The reply should hold only the lines from the one with "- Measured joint" to the one with "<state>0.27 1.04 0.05", both ends kept, exactly as they appear below, without any pictures.

Top of DATASET EXCERPT

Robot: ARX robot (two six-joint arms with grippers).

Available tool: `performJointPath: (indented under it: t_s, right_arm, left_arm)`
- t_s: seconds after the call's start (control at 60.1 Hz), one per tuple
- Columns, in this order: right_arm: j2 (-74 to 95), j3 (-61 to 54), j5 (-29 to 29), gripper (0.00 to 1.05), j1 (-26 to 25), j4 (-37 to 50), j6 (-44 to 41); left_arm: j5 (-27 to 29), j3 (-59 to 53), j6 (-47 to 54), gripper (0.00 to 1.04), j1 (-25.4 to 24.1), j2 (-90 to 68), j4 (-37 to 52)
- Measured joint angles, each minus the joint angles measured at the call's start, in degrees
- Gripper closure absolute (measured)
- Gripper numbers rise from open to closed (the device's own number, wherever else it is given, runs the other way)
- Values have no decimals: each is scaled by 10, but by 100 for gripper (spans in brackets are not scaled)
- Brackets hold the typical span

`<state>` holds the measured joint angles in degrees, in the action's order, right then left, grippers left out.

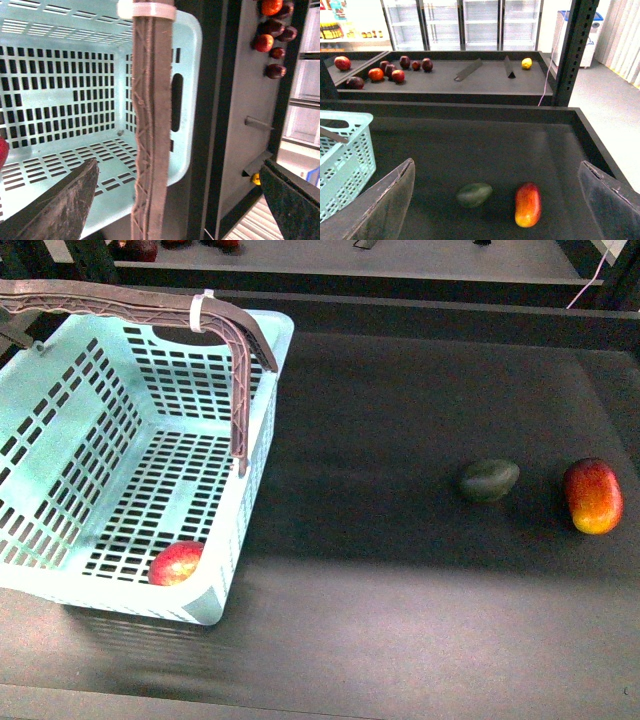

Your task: Pick apple with right arm and hold basket with left

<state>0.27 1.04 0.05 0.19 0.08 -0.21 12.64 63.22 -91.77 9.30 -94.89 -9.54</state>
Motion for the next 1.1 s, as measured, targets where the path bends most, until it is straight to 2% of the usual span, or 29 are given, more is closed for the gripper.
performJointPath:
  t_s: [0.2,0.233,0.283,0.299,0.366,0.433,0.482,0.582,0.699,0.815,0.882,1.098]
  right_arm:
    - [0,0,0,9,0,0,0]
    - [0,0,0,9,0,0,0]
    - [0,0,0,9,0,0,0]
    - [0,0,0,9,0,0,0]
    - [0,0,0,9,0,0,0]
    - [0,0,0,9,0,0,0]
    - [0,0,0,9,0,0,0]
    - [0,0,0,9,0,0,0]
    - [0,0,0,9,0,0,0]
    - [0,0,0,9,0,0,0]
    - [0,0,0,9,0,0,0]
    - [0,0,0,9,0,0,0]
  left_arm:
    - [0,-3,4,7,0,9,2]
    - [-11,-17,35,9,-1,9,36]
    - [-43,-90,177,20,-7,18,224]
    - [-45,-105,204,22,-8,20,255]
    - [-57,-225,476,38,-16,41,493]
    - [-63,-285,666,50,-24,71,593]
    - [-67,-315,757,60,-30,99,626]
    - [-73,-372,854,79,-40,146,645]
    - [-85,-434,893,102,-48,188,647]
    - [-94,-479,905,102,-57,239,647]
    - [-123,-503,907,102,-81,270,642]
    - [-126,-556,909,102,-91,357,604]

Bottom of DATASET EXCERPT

#### SOLUTION BELOW
- Measured joint angles, each minus the joint angles measured at the call's start, in degrees
- Gripper closure absolute (measured)
- Gripper numbers rise from open to closed (the device's own number, wherever else it is given, runs the other way)
- Values have no decimals: each is scaled by 10, but by 100 for gripper (spans in brackets are not scaled)
- Brackets hold the typical span

`<state>` holds the measured joint angles in degrees, in the action's order, right then left, grippers left out.


Your task: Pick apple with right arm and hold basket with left

<state>0.27 1.04 0.05 0.19 0.08 -0.21 12.64 63.22 -91.77 9.30 -94.89 -9.54</state>

The answer was written out completely.